Adam Goodes Takes Inaugural First Nations Ambassador Role at Adelaide University
adam goodes has taken on the inaugural role as First Nations Ambassador at Adelaide University, giving the newly merged institution a high-profile figure to work across Indigenous priorities. The appointment links directly to a proposed 10-year strategy aimed at First Nations students, staff and researchers.
Goodes and Nicola Phillips
The role will see Goodes liaise with Indigenous leaders across different university portfolios and with Vice Chancellor Nicola Phillips. Adelaide University employs about 12,000 staff, but only about 1.2 per cent are First Nations people, while 752 First Nations students were enrolled as of April 1.
Goodes said he wants the university to produce more PhD students and more Indigenous researchers. He said: “It’s always somebody else asking the questions and it would be really great for us at our university, if we can create more PhD students and create more Indigenous researchers”.
Adelaide University targets
He also set out the broader aim in sharper terms: “Adelaide University being the university of choice for First Nations Australians, that would be a real tick of approval for us as a university but for that to happen, we know that we have to create changes within universities, not only as institutions, but as it looks and feels on the ground for our people as well”. Goodes said the university would aim to lift First Nations participation rates and retention rates, but specific targets have not been set.
Goodes said the ambition carries weight because education has been central to his life. “Legacy to me is not something that I think about and breathe every day of my life, but education has been a key part of my life, and it’s helped and supported me,” he said. “I wouldn’t be in this position right now and accepting this role if education wasn’t something that I was passionate about.”
Goodes, 2014 and 2023
The appointment also adds another chapter to a public life that has already stretched far beyond football. Goodes was born in Wallaroo and is an Adnyamathanha/Narungga man. He won the Australian of the Year award in 2014, had a fifteen-year career with the Sydney Swans and was immortalised in a bronze sculpture in 2023 depicting his war dance at the player’s entrance of the club’s headquarters.

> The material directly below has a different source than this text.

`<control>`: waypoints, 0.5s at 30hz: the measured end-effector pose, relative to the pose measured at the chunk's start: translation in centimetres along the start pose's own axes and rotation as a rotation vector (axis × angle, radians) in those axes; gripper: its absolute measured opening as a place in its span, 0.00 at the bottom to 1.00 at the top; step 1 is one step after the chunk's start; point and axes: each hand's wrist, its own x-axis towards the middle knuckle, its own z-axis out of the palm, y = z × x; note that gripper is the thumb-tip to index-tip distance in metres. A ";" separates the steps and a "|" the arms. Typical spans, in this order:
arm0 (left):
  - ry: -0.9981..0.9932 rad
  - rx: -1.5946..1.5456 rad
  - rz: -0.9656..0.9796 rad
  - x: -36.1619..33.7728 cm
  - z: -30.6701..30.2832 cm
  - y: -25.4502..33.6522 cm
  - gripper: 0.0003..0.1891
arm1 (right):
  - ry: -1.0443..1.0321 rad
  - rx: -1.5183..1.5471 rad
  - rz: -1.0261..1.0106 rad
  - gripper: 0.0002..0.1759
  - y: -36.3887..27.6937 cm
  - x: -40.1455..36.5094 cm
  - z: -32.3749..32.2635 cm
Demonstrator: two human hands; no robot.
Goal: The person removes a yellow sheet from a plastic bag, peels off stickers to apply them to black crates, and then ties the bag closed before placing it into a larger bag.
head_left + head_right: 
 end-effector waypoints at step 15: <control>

That background sits against a university setting where Indigenous student numbers are about seven times higher than Indigenous staff numbers, and against a recent state election campaign in which SA One Nation leader Cory Bernardi criticised Aboriginal flag signage at the university that showed a Kaurna greeting, “Niina Marni”. Goodes’ new role now puts him inside the structure that will shape the 10-year strategy, not outside it.